Cabala et al. (1986) hanno analizzato lo stress da calore in una lavanderia ospedaliera nel centro della Francia prima della sua ristrutturazione. Hanno notato che l'umidità relativa nella postazione di lavoro più calda, il "manichino", era del 30% e la temperatura radiante raggiungeva i 41 °C. Dopo l'installazione di doppi vetri e pareti esterne riflettenti e l'implementazione di 10-15 ricambi d'aria all'ora, i parametri di comfort termico sono rientrati nei livelli standard in tutte le postazioni di lavoro, indipendentemente dalle condizioni meteorologiche esterne. Uno studio su una lavanderia ospedaliera spagnola ha dimostrato che le alte temperature di bulbo umido provocano ambienti di lavoro oppressivi, specialmente nelle aree di stiratura, dove le temperature possono superare i 30 °C (Montoliu et al. 1992).

Blanpain e Estryn-Béhar (1990) hanno caratterizzato l'ambiente di lavoro fisico in dieci reparti di cui avevano già studiato il contenuto del lavoro. La temperatura è stata misurata due volte in ciascuno dei dieci reparti. La temperatura notturna nelle stanze dei pazienti può essere inferiore a 22 °C, poiché i pazienti indossano coperte. Durante il giorno, finché i pazienti sono relativamente inattivi, una temperatura di 24 °C è accettabile ma non deve essere superata, poiché alcuni interventi infermieristici richiedono uno sforzo significativo.

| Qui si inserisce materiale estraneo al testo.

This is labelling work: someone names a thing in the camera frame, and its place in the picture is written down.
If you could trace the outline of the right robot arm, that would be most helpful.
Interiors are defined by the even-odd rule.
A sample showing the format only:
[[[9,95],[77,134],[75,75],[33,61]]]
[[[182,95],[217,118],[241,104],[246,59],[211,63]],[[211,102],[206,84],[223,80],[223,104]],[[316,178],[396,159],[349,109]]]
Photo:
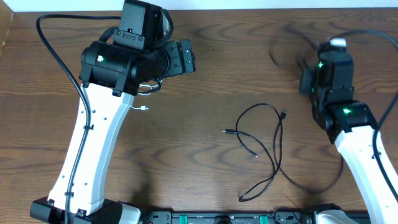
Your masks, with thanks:
[[[318,65],[306,68],[300,94],[348,164],[371,223],[397,222],[397,171],[381,139],[380,123],[366,103],[353,98],[354,62],[345,47],[318,49]]]

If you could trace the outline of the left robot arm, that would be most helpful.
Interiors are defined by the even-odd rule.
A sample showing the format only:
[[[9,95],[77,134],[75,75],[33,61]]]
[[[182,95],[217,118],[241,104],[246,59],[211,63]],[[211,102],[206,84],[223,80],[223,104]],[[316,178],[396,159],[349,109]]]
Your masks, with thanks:
[[[142,223],[142,210],[105,197],[106,175],[121,125],[142,83],[195,71],[189,40],[172,40],[168,10],[125,1],[119,25],[81,55],[72,77],[80,103],[65,162],[50,193],[33,201],[30,216],[45,223]]]

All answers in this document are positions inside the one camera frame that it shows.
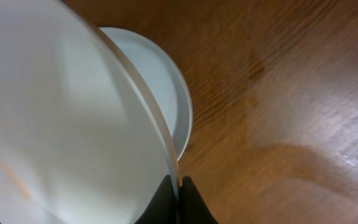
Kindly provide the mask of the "white plate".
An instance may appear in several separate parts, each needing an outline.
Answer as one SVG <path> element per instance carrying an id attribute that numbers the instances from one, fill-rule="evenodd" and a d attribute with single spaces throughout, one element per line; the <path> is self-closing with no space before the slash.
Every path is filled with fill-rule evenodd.
<path id="1" fill-rule="evenodd" d="M 0 223 L 135 223 L 173 164 L 141 78 L 60 1 L 0 1 Z"/>

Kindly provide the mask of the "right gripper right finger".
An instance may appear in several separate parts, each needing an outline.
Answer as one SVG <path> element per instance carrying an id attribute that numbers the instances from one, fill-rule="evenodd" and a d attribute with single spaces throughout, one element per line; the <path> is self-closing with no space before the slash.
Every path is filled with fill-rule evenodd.
<path id="1" fill-rule="evenodd" d="M 218 224 L 190 176 L 182 178 L 179 201 L 181 224 Z"/>

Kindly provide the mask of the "pale green plate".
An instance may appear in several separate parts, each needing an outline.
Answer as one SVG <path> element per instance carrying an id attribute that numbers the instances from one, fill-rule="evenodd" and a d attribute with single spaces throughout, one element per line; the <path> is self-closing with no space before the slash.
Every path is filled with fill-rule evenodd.
<path id="1" fill-rule="evenodd" d="M 102 27 L 132 62 L 154 96 L 171 134 L 177 159 L 191 135 L 193 108 L 186 81 L 171 57 L 157 44 L 133 31 Z"/>

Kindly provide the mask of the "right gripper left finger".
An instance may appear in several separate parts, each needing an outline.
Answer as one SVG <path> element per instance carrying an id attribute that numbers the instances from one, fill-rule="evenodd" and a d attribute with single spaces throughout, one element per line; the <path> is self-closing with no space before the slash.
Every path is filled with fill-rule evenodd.
<path id="1" fill-rule="evenodd" d="M 176 224 L 176 222 L 177 201 L 171 177 L 166 175 L 135 224 Z"/>

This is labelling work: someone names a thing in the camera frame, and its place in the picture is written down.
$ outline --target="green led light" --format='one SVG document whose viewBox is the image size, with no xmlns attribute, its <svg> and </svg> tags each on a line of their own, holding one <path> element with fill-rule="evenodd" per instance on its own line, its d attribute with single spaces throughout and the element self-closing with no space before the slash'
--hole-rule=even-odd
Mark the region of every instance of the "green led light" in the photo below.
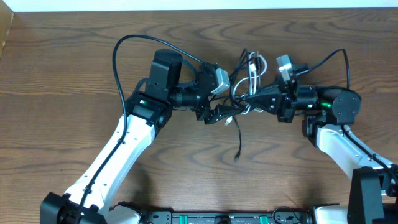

Tra le 07:00 e le 07:30 sono state osservate le seguenti temperature: 21.5 °C nei reparti geriatrici, 26 °C in camera non sterile nel reparto di ematologia. Alle 14:30 di una giornata di sole le temperature erano le seguenti: 23.5 gradi al pronto soccorso e 29 gradi al reparto di ematologia. Le temperature pomeridiane hanno superato i 24 °C in 9 casi su 19. L'umidità relativa in quattro dei cinque reparti con aria condizionata generale era inferiore al 45% ed era inferiore al 35% in due reparti.

Anche la temperatura pomeridiana ha superato i 22 °C in tutte e nove le stazioni di preparazione delle cure e i 26 °C in tre stazioni di cura. L'umidità relativa era inferiore al 45% in tutte e cinque le stazioni dei reparti con aria condizionata. Nelle dispense le temperature oscillavano tra 18 °C e 28.5 °C.

Sono state misurate temperature comprese tra 22 °C e 25 °C presso gli scarichi delle urine, dove c'erano anche problemi di odore e dove a volte veniva conservata la biancheria sporca. Nei due armadi per biancheria sporca sono state misurate temperature comprese tra 23 °C e 25 °C; una temperatura di 18 °C sarebbe più appropriata.

Lamentele riguardanti il ​​comfort termico erano frequenti in un'indagine condotta su 2,892 donne che lavoravano nei reparti dell'area parigina (Estryn-Béhar et al. 1989a). Reclami di avere spesso o sempre caldo sono stati segnalati dal 47% degli infermieri del turno mattutino e pomeridiano e dal 37% degli infermieri del turno notturno. Nonostante le infermiere fossero talvolta obbligate a svolgere lavori fisicamente faticosi, come rifare più letti, la temperatura nelle varie stanze era troppo alta per svolgere comodamente queste attività indossando abiti in poliestere-cotone, che ostacolano l'evaporazione, o camici e mascherine necessari per la prevenzione delle infezioni nosocomiali.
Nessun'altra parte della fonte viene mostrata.